01 · GDPR-bound preprocessing was a hand-rolled job at every team
The Challenge
Every team we talked to was solving the same problem from scratch. Before any LLM training, fine-tuning, or analytics could touch user-generated text, the data had to be scrubbed of PII to satisfy GDPR - and that scrubbing was a bespoke pipeline at every team. Regex stacks for emails and phone numbers, off-the-shelf NER for names, custom rules for national IDs that the open-source models didn't know about, and a separate pipeline per language because the labels didn't transfer. Hours of preprocessing work per dataset, brittle in production, and coverage that stopped at whichever languages the team had labelers for.
GDPR scope is broad and language-specific.

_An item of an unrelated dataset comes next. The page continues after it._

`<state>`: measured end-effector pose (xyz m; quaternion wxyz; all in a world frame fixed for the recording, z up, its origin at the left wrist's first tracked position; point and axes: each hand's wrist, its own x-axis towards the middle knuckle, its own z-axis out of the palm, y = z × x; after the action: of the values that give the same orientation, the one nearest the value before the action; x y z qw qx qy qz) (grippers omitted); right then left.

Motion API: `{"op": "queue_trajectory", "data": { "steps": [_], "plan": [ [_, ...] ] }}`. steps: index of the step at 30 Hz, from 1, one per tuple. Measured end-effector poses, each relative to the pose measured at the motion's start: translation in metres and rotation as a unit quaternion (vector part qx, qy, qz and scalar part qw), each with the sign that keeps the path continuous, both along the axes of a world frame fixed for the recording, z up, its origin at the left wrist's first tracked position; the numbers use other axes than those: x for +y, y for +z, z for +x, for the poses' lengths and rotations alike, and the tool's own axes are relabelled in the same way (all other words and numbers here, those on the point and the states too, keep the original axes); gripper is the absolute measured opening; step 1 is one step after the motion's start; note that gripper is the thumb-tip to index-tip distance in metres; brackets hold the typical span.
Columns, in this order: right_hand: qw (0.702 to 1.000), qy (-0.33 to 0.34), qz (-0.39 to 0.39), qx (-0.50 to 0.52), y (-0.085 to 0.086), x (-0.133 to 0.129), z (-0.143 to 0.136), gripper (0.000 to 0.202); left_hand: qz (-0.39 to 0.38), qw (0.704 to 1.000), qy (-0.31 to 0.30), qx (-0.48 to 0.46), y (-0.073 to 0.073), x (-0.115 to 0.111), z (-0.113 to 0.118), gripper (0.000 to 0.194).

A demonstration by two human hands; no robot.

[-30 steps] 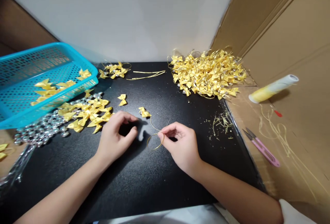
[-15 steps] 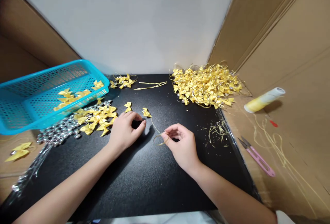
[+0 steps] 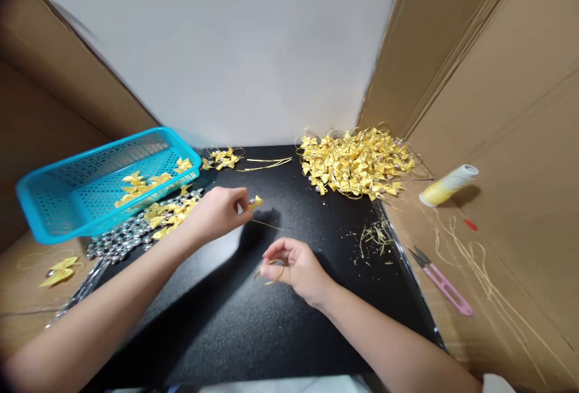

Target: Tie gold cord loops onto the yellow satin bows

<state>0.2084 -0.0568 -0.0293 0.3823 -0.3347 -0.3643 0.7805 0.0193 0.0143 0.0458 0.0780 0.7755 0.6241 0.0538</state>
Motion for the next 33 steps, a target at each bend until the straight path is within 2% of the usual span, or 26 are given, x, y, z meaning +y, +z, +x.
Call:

Names, addresses, phone formats, national IDs, and tax numbers are all country-specific entity types: a model that knows what a German Steuernummer looks like has no idea what a Polish PESEL is, what a Spanish DNI looks like, or how French SIREN numbers are formatted. Coverage across all 24 official EU languages was the whole job - and existing open-source NER tooling stopped short of that.
Recall is the metric that matters under GDPR. A false negative - a PII span the model missed - is a privacy violation that compounds downstream the moment the redacted text leaves the perimeter. A false positive - over-redacting a non-PII span - is recoverable. We needed a model tuned for the asymmetry: recall-first, with a tagging schema mapped to GDPR Article 4(1) categories, packaged so a downstream team could swap in one library call instead of rebuilding the pipeline.